Figure 6: LIN28a promotes CM cell cycle activity and new myocyte formation in the adult heart after injury.

Figure 6:

A) S-phase dual labeling with EdU and BrdU in hearts sections from LIN28a and WT mice 4 and 12 weeks after MI for quantification for single EdU+, BrdU+ or double EdU/BrdU+ CMs. n=6 independent experiments; Red=cardiac troponin T, Green=EdU/BrdU, and Blue=nuclei; scale bar=50μM. B) Analysis of pHH3 showing enhanced CM cell cycle activity in LIN28a mice 4 and 12 weeks after MI when compared to WT controls. n=6 independent experiments; Red=cardiac troponin T, Green=pHH3, and Blue=nuclei; scale bar=70μM. C) Euler diagram representing changes in CM cell cycle activity in LIN28a-overexpressing mice compared to WT controls in different time points after injury.

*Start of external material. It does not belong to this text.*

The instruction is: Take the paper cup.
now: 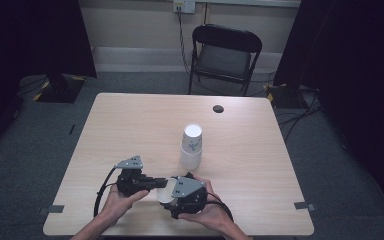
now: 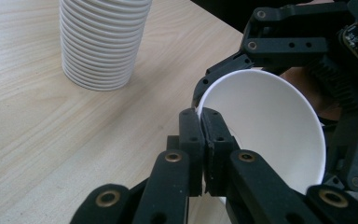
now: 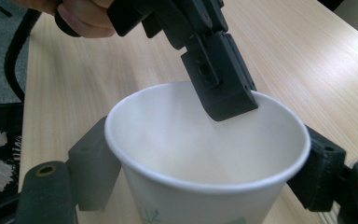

D) EdU labeling and detection in isolated adult CMs from hearts from LIN28a overexpressing and control mice 12 weeks after MI. Red=cardiac troponin T, Green=EdU and Blue=nuclei; scale bar=20μM. E-F) Representative image and quantification of WGA images showing CMs from LIN28a overexpressing mice have smaller cell size compared to their WT littermates 12 weeks after MI. Cell size calculated as cross area; n=6 animals. WGA = yellow, PCM1 = red, Nuclei = blue. scale bar=70μM. Nucleation (G) and ploidy levels (H) are reduced in LIN28a mice compared to WT 12 weeks after MI. a.u.=arbitrary unit; n=6 animals. I) LIN28a-overexpressing mice have enhanced number of PCM1+ CMs per filed compared to their WT counterparts 12 weeks after MI. n=6 independent experiments. J) Spearman rank correlation showing association between percentage of mononucleated CMs and left ventricle ejection fraction 12 weeks after injury. Percentages of mononucleated CMs were calculated for every mouse by averaging nucleation data from 6 different z-stack images followed by correlation to their paired LVEF values. n=19 animals. LIN28a-overexpressing mice=orange, WT littermates=blue. K) Representative immunofluorescence images and quantification of single-colored (red or green) CMs isolated from α-MHC Mer-Cre-Mer MADM mice, indicating newly generated CMs that underwent cytokinesis. n=5 animals per group. Data from A, B, G, and K was analyzed using 2way ANOVA with Sidak correction for multiple comparisons; for D and I, Mann-Whitney test was applied. For F, and H, unpaired t test with Welch’s correction was applied; for J, Spearman rank correlation was performed for each group in separately. Control vs. LIN28a or WT vs. LIN28a *p<0.05, **p<0.01, ***p<0.001, ****p<0.0001.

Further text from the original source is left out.